Morgante ha gestito miniere di salgemma e di kainite (una sostanza dalla quale si estrae il solfato di potassio).

Nei primi anni ’80, come già ricordato, dà vita, assieme ad altri soci privati e alla Regione, all’Italkali. La società opererà per anni sia nell’estrazione e commercializzazione del salgemma (la miniera di Realmonte, in provincia di Agrigento, e una seconda miniera sulle Madonie), sia nell’estrazione e nella lavorazione della kainite nella miniera di Pasquasia, in provincia di Enna.

La miniera di Pasquasia – forse uno dei più grandi giacimenti di kainite d’Europa – chiuderà i battenti alla fine degli anni ’80 dopo aspre polemiche.

Difficile stabilire la verità sui misteri della miniera di Pasquasia.
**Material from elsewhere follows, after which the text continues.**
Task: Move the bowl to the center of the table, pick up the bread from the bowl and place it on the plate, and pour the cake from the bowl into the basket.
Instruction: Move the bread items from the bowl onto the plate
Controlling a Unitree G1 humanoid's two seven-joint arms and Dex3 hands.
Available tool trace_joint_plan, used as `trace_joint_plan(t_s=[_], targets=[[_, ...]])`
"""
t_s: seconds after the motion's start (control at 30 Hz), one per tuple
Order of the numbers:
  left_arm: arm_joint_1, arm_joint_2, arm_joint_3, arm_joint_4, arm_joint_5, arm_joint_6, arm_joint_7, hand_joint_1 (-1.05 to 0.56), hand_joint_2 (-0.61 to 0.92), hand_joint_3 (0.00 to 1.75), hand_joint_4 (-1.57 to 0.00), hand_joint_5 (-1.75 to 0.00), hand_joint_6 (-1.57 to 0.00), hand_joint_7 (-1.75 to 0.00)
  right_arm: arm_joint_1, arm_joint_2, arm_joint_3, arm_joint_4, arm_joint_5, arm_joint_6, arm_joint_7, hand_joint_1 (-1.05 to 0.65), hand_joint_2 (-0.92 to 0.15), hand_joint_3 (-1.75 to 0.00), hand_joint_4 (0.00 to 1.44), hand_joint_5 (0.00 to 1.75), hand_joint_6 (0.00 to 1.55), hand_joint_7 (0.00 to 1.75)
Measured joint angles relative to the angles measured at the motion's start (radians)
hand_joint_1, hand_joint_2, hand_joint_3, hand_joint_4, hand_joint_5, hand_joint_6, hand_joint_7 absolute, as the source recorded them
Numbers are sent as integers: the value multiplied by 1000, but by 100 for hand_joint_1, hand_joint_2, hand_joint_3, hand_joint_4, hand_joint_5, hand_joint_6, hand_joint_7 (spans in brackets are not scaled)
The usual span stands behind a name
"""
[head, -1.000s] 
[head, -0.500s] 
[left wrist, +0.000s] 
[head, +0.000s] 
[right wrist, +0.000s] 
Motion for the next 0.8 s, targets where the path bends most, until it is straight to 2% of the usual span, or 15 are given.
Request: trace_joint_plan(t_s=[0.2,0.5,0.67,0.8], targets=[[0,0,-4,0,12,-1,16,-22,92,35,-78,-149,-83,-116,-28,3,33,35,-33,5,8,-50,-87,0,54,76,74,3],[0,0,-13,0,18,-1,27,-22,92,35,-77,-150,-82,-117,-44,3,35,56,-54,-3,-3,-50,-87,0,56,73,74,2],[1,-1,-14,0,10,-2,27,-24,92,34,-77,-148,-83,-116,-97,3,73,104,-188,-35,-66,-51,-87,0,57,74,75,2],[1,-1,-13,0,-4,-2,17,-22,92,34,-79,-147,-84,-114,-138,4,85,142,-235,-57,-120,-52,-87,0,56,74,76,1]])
Si è parlato di inquinamento. Ma anche di pressioni esercitare dalla Germania, Paese leader nel mercato dei sali potassici. Agli atti dell’Assemblea regionale siciliana rimane un discorso pronunciato a Sala d’Ercole, alla fine degli anni ’90, dall’allora parlamentare regionale di Alleanza nazionale, Guido Virzì, che denunciava le pressioni di un grande gruppo tedesco sulla Sicilia.

Un fatto è certo: chiusa la miniera di Pasquasia, è cessata l’estrazione di kainite in Sicilia. In verità, i vertici di Italkali hanno più volte provato a rilanciare il tema, senza grande successo.

Ora c’è una novità – che dovrebbe essere degli ultimi mesi, o forse dell’ultimo anno: la scoperta di un’importante vena di kainite dalle parti di Realmonte dove, come già accennato, Italkali opera nell’estrazione del salgemma. Secondo indiscrezioni, sarebbe stata proprio la scoperta di questa vena di kainite in provincia di Agrigento ad accelerare la vendita del pacchetto di maggioranza di Italkali.

Va ricordato, per la cronaca e ormai per la storia, che il tentativo di privatizzare l’Italkali va avanti dall’autunno del 1997, quando viene varato il regolamento per avviare la liquidazione di Ems (Ente minerario siciliano), Espi (Ente siciliano per la promozione industriale) e Azasi (Ente asfalti siciliani). Il 1998 è l’anno in cui gli enti economici storici della Regione (i citati Ems, Espi e Azasi) vengono soppressi. Inizia allora la liquidazione delle società, che facevano capo a questi tre enti, che è ancora in corso.

Sulla vendita del pacchetto azionario di maggioranza di Italkali i governi regionali sono andati sempre con i piedi di piombo. Per evitare che il grande affare della kainite – perché tutta la partita si gioca sui solfati – finisca per portare valore aggiunto fuori dalla Sicilia. Almeno in questo i governanti hanno provato a non essere troppo ‘ascari’.

Ora,come un fulmine al ciel sereno, è arrivata la notizia della vendita del 51 per cento del pacchetto azionario di Italkali. Con molta probabilità, con questa vendita, si chiude un’epoca. E se ne apre un’altra che potrebbe essere di sviluppo per la Sicilia, là dove si dovesse decidere di rilanciare l’estrazione della kainite. Anche se bisognerà capire se verrà giocata la partita dei solfati. E, in questo caso, chi la gestirà e come verrà gestita.